MiR-29a was also shown to behave differently depending on the context40, but it is most often downregulated across cancers, and thus might be considered tumor suppressive. It was shown to influence proliferation, apoptosis, angiogenesis and metastasis depending on cancer type. Interestingly, miR-29a was also shown to induce drug resistance40, which might also explain some of the survival differences between HPV positive and HPV negative cancers if it is more often (but not exclusively) affected in HPV positive cancers.

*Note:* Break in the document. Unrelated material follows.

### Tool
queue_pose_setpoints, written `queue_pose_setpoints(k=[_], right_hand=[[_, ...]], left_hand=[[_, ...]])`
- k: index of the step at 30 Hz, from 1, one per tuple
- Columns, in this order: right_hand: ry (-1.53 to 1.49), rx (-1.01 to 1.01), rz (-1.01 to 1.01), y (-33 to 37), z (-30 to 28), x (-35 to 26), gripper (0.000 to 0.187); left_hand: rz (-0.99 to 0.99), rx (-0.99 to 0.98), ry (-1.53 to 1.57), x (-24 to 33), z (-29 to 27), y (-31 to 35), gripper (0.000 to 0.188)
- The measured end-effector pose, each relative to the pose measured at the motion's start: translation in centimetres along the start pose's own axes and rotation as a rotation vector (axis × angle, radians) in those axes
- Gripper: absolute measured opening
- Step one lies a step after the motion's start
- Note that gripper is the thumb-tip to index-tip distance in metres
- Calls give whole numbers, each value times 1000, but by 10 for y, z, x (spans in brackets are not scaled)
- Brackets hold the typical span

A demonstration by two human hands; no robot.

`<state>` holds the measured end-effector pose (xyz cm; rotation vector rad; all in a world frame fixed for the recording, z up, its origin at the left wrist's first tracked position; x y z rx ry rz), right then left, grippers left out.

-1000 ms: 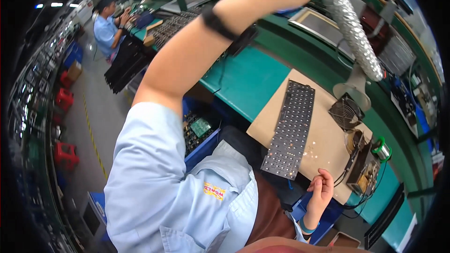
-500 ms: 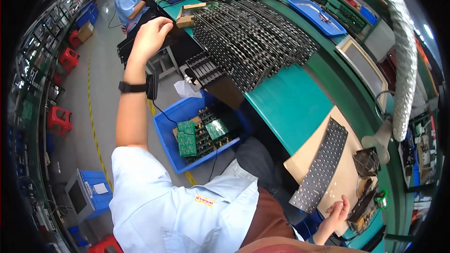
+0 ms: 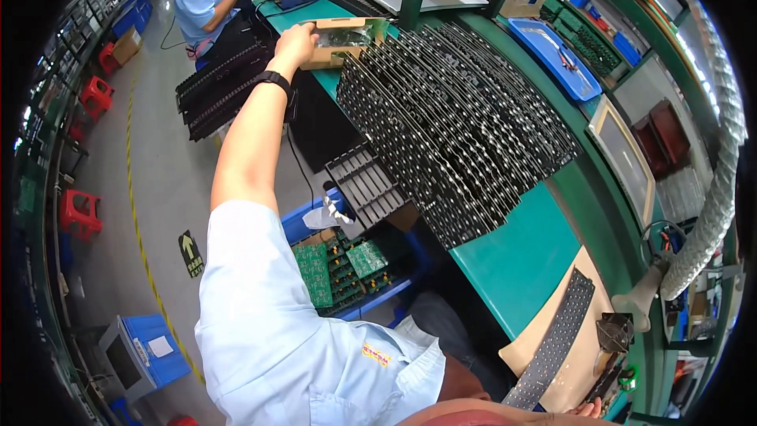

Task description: Assembling and soldering components onto keyboard PCBs at an electronics factory workbench.

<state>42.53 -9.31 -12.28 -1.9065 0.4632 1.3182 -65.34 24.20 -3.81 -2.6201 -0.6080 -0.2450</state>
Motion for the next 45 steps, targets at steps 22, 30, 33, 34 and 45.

Following examination of individual miRNAs, we also attempted to produce classifiers based on combinations of several miRNA sequences (Supplementary Table S3). A sparse group lasso method was employed with samples grouped according to different criteria (overall sample group, HPV status only and Ang et al.26 risk levels). We created different models where classifier was trained either on our data or TCGA data and then used to classify the other set. Since the maximal success rate was 64%, no classifier model was robust enough. Interestingly, models trained on one half of TCGA data and tested on the other half of TCGA data were also not successful even though their cross validation error rates were very low. It appears that large sample heterogeneity, even in the independent sample sets such as TCGA, might in part explain the discrepancies in previous literature. It probably is interesting to note that classifiers based on miRNA expression might need further specialized statistical modeling to decrease the impact of “normal tissue contamination” on the classifier29; however, this was beyond the scope of the current study.

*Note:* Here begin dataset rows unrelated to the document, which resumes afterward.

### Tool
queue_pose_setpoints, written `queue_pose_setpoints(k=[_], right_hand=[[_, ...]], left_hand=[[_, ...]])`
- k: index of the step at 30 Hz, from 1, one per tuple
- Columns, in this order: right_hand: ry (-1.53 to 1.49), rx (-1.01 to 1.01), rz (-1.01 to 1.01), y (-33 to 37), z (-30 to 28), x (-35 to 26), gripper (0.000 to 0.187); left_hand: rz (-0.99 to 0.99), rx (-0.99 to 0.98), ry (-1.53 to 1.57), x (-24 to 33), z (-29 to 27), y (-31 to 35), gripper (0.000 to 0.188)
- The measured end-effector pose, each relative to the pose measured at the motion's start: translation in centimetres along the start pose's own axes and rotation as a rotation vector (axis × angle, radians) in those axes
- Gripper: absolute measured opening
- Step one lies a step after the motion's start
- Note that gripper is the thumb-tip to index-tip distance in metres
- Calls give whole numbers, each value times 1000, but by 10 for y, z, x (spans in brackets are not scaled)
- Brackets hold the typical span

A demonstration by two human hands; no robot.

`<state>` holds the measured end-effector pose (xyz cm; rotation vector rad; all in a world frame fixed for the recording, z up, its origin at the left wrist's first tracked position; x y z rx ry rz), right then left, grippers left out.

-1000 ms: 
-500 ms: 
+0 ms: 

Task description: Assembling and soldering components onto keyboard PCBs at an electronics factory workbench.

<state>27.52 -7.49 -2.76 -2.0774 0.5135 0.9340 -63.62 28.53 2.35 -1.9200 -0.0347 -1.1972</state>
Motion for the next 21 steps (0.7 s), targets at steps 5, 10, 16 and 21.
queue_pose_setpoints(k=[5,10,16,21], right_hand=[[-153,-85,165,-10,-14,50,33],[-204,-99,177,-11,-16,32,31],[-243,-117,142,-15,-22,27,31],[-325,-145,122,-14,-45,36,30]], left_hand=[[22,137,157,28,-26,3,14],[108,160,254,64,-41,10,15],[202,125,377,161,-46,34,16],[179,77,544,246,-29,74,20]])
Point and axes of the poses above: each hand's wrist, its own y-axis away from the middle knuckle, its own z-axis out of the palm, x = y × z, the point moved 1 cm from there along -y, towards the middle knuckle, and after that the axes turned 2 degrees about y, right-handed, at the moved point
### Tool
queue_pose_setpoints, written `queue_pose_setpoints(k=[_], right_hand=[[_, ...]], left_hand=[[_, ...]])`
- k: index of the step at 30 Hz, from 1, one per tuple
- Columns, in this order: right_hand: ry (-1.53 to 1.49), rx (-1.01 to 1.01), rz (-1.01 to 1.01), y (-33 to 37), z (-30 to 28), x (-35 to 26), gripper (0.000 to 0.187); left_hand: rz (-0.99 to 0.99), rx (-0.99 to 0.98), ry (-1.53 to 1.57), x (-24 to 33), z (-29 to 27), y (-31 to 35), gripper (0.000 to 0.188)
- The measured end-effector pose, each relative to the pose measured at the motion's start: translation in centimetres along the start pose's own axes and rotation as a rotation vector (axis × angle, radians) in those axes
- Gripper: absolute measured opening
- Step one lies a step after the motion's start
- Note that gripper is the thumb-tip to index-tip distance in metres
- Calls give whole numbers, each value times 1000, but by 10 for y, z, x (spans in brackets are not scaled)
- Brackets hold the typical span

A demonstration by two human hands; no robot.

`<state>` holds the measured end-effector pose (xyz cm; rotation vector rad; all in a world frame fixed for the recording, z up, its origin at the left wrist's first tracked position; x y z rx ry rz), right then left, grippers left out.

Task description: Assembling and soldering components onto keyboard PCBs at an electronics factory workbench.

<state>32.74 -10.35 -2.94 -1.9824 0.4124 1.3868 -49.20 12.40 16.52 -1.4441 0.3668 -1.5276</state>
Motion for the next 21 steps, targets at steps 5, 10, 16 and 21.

The analysis of deregulated miRNAs in HPV+ and HPV− HNSCC using miRpath to assess KEGG pathway associations of functionally confirmed miR target genes revealed the main signaling pathways involved in the disease development (Table 2, Supplementary Dataset SD6). As expected, miRs found in both sets are associated with many other cancer related pathways, however, there were differences in strength of association with the particular pathways. The results indicated that HPV might be more involved with transcriptional dysregulation in cancer and adherens junction pathways, while miRNA profile of HPV− HNSCC implies stronger relevance of HIF-1 and TGF-beta pathways. The adherens junction pathway is of particular interest as high risk HPV types are known to interact and degrade many cell polarity proteins by E6-PDZ domain interactions46. It appears that this important viral process is also supported by consequent or parallel miRNA profile changes. In contrast, miRNA profile of HPV− HNSCC suggests stronger associations with more general pathways. These dissimilarities also support different etiologies of HPV positive and negative tumors.

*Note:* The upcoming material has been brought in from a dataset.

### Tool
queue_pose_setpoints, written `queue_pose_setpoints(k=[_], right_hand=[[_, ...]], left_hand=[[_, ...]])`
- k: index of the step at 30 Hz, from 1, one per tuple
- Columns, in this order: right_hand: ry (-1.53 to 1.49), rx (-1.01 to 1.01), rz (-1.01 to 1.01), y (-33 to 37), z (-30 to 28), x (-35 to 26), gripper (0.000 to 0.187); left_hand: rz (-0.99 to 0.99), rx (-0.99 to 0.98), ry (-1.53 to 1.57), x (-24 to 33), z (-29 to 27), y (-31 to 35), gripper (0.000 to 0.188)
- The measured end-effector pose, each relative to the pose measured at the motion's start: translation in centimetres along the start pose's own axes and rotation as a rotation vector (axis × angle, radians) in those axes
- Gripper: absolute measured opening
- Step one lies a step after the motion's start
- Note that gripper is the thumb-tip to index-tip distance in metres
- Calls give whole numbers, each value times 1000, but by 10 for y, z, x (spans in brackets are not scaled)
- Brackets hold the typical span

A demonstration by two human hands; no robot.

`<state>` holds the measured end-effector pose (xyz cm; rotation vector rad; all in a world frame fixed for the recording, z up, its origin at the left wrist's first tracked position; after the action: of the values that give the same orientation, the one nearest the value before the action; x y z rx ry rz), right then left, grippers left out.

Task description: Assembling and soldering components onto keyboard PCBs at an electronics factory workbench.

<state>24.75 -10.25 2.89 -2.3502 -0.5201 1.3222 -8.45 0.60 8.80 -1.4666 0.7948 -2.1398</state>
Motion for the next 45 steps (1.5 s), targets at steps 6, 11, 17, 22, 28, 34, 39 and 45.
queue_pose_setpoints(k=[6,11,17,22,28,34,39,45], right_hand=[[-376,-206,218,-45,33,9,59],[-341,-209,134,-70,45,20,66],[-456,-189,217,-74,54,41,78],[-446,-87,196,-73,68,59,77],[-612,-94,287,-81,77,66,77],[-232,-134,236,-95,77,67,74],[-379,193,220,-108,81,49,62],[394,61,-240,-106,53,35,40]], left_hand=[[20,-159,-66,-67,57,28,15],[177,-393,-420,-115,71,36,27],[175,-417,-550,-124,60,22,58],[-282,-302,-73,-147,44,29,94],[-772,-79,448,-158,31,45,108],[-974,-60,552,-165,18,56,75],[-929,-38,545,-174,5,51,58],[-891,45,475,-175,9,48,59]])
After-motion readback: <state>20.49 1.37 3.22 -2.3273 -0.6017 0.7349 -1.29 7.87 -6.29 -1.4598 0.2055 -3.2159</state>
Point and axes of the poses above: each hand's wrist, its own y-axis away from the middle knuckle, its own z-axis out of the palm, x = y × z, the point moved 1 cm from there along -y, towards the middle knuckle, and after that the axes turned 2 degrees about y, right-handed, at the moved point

In summary, miRNA landscape of HNSCC is very heterogeneous, primarily due to heterogeneity of sample material (and miRNA abundance therein), different methods (of miRNA detection, isomiR inclusion, HPV determination) and different grou** of samples during analysis (or lack of subgroup separation and even biological importance of HPV in cancer development). Despite this, some miRNAs show consistency, in particular miRs -21, -100 and -145 are overall relatively consistently detected in all HNSCC studies. However, of HPV specific miRs, only miR-9 seems to be consistently found in HPV positive and rarely in HPV negative subsets of HNSCC, including results from clinical samples in this study and specifically the analysis of TCGA data. Thus, miR-9 is the most likely miRNA specific for the HNSCC with the HPV etiology. While overall miRNA profiles also show lack of consistency and do not easily allow classification based on specific patterns, it appears that miRNAs identified in HPV positive and HPV negative cancers possibly affect cancer relevant pathways differently hence, reinforcing their etiological differences.